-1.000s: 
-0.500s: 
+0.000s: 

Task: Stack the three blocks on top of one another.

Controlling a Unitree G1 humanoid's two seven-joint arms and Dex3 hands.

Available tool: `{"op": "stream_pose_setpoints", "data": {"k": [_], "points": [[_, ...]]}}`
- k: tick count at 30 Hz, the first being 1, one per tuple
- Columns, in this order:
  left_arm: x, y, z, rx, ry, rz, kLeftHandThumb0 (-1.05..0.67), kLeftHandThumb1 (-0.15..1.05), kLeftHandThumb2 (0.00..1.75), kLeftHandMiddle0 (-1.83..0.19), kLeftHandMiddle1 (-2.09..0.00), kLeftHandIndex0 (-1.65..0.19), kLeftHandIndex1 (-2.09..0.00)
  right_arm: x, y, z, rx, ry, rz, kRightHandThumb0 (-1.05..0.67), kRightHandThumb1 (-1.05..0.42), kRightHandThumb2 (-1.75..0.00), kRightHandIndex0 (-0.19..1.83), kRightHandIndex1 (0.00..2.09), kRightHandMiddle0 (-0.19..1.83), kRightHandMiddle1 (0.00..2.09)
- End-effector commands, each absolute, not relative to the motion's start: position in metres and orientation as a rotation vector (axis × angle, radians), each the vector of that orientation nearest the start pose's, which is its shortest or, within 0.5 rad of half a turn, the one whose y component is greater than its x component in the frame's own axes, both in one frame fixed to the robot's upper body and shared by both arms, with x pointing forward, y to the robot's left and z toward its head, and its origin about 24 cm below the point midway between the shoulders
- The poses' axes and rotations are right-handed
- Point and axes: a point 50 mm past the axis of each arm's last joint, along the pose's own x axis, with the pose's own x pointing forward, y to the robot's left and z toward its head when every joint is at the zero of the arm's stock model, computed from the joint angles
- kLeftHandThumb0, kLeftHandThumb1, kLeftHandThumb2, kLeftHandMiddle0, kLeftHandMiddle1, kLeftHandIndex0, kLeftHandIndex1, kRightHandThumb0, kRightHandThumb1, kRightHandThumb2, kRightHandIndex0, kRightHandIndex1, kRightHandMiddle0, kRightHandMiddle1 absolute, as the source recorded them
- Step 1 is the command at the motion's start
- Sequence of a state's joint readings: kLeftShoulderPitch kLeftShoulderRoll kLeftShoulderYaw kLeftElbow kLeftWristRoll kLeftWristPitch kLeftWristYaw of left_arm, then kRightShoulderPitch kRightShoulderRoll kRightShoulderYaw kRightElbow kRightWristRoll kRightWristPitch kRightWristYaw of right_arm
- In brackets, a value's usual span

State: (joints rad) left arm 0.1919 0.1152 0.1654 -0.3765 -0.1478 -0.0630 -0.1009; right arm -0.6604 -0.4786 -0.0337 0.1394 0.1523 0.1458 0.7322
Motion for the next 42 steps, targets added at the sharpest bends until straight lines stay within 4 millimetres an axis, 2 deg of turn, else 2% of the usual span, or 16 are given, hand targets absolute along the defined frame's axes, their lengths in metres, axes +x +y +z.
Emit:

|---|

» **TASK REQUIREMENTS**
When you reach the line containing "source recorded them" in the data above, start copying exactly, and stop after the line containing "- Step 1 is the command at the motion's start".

» **YOUR RESPONSE**
- kLeftHandThumb0, kLeftHandThumb1, kLeftHandThumb2, kLeftHandMiddle0, kLeftHandMiddle1, kLeftHandIndex0, kLeftHandIndex1, kRightHandThumb0, kRightHandThumb1, kRightHandThumb2, kRightHandIndex0, kRightHandIndex1, kRightHandMiddle0, kRightHandMiddle1 absolute, as the source recorded them
- Step 1 is the command at the motion's start

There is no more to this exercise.